The Lager Queen of Minnesota, by Ryan J. Stradal (Author of Kitchens of the Great Midwest --which I thoroughly enjoyed and blogged about here.)
From Goodreads:
A novel of family, Midwestern values, hard work, fate and the secrets of making a world-class beer.
What I thought: 8.5/10
I so enjoyed nearly everything about this book. It was solidly entertaining. It felt like "home" in a way that good food feels comforting. This book was about women who endure heartache, troubles, and setbacks but keep moving forward. Stradal's books make me proud to be from strong, matriarchal, midwestern roots and they make me miss my grandmother.


Sing, Unburied, Sing, by Jesmyn Ward
From Goodreads:
A searing and profound Southern odyssey by National Book Award–winner Jesmyn Ward. Sing, Unburied, Sing grapples with the ugly truths at the heart of the American story and the power, and limitations, of the bonds of family.
What I thought: 9/10 (Listened on Audible)
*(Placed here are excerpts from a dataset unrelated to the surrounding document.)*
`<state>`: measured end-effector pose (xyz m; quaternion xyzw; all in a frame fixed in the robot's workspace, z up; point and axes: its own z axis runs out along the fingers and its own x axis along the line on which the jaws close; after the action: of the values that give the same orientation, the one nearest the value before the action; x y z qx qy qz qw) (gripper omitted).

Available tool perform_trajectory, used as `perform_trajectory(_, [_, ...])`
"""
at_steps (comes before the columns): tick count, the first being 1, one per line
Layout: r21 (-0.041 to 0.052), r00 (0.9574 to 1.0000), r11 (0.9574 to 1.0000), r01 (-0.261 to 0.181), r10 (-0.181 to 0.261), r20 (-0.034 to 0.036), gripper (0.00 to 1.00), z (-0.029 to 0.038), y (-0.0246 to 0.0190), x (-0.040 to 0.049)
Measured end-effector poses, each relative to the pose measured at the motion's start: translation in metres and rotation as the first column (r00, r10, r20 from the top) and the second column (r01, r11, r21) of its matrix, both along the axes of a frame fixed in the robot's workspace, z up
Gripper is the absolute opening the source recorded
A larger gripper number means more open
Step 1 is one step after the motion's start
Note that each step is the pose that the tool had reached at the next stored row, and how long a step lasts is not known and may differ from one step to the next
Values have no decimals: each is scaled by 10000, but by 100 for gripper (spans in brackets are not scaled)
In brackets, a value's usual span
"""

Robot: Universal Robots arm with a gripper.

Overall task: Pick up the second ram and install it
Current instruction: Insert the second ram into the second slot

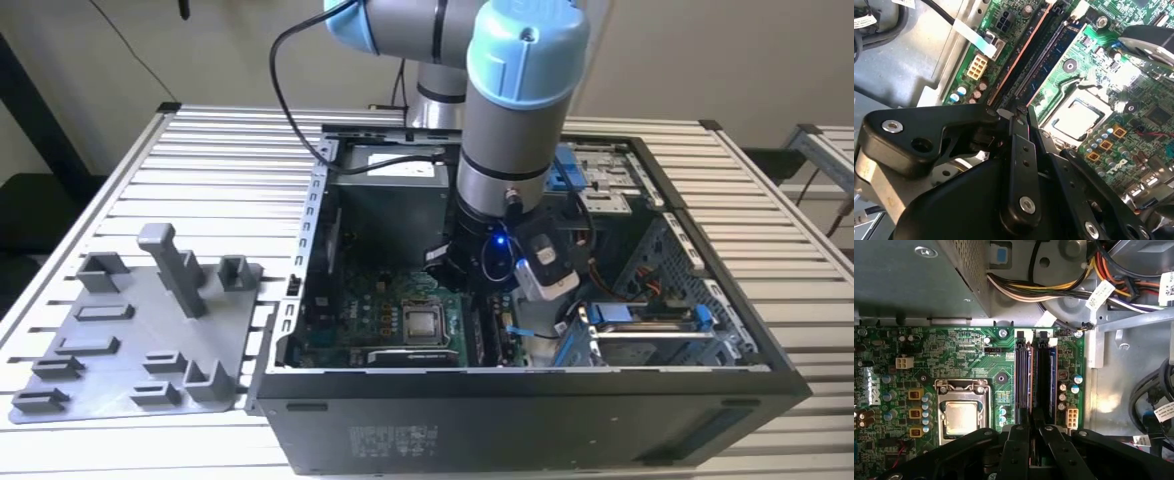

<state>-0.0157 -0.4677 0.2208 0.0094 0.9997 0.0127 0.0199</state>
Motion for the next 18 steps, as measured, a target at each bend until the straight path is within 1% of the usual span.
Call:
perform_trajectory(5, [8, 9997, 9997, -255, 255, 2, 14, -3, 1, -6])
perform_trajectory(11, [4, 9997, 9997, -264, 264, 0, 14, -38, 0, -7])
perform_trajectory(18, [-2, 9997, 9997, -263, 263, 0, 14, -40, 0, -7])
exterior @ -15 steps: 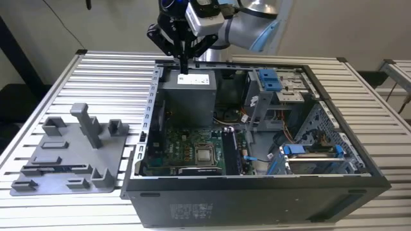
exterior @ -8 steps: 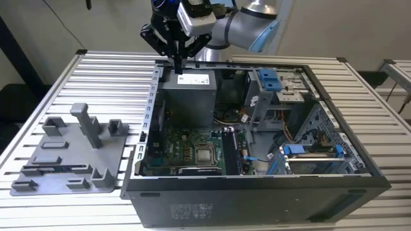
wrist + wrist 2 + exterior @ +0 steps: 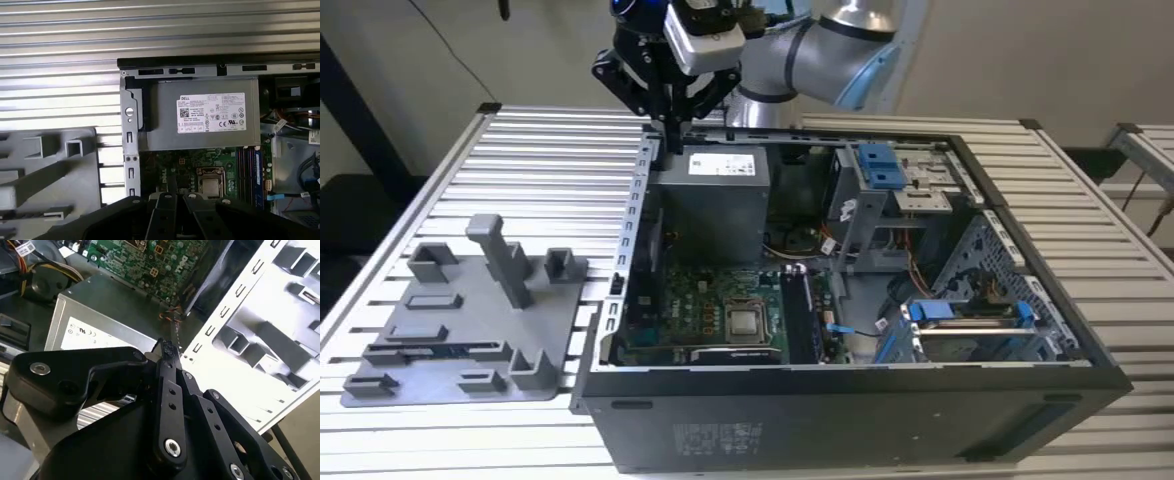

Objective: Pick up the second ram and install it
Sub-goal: 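Reach for the second ram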

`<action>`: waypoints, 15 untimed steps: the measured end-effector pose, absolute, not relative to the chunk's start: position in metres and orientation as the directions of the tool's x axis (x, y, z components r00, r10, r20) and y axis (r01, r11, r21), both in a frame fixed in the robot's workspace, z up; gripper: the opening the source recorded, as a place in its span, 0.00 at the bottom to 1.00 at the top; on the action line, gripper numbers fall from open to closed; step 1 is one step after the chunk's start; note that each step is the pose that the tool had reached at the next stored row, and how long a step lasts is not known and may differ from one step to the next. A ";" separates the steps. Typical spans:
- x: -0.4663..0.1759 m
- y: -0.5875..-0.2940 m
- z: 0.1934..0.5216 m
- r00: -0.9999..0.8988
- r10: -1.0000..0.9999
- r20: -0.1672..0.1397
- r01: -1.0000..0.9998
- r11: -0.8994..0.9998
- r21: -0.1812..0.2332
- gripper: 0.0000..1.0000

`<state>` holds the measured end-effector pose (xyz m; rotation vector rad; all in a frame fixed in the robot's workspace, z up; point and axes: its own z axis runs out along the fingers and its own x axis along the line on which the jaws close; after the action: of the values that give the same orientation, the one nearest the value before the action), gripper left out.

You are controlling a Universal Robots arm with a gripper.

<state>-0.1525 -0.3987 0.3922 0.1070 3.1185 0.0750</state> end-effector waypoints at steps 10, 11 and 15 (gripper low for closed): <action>-0.172 -0.399 0.392 -0.998 0.068 -0.018 0.067 0.997 0.049 0.11; -0.174 -0.399 0.392 -0.998 0.068 -0.017 0.067 0.997 0.049 0.11; -0.183 -0.399 0.392 -0.998 0.067 -0.017 0.066 0.997 0.049 0.11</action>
<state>-0.1834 -0.3987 0.3922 0.1046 3.1205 0.0749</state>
This book was a lot --and I want you to want to read it. It was heavy and brutal and so very beautifully written (and performed by the narrators --who were excellent). There was poetry and ugliness in nearly every passage. It captured the essence of grief with raw honesty and refused to pull any punches. The story was sorrowful and simultaneously full of love. Both the voice of JoJo and and that of Leonie were captivating.


Wild Game: My Mother, Her Lover and Me, by Adrienne Brodeur
From Goodreads:
A daughter’s tale of living in the thrall of her magnetic, complicated mother, and the chilling consequences of her complicity.
What I thought: 7/10
"Don't ever forget that you and I are two halves of one whole." This is what Adrienne's mother, Malabar, reminds her throughout this story that begins with Malabar's breathy confession that her husband's best friend, Ben, has just kissed her. Adrienne becomes Malabar's confidant as she is manipulated by her mother into becoming a key player in the distractions and guise that keep Malabar's and Ben's spouses in the dark. I found it extremely readable and was impressed that the author was able to retell the story without anger. Instead, she gracefully crafted a beautiful and somewhat tragic tale of a dysfunctional mother/daughter relationship.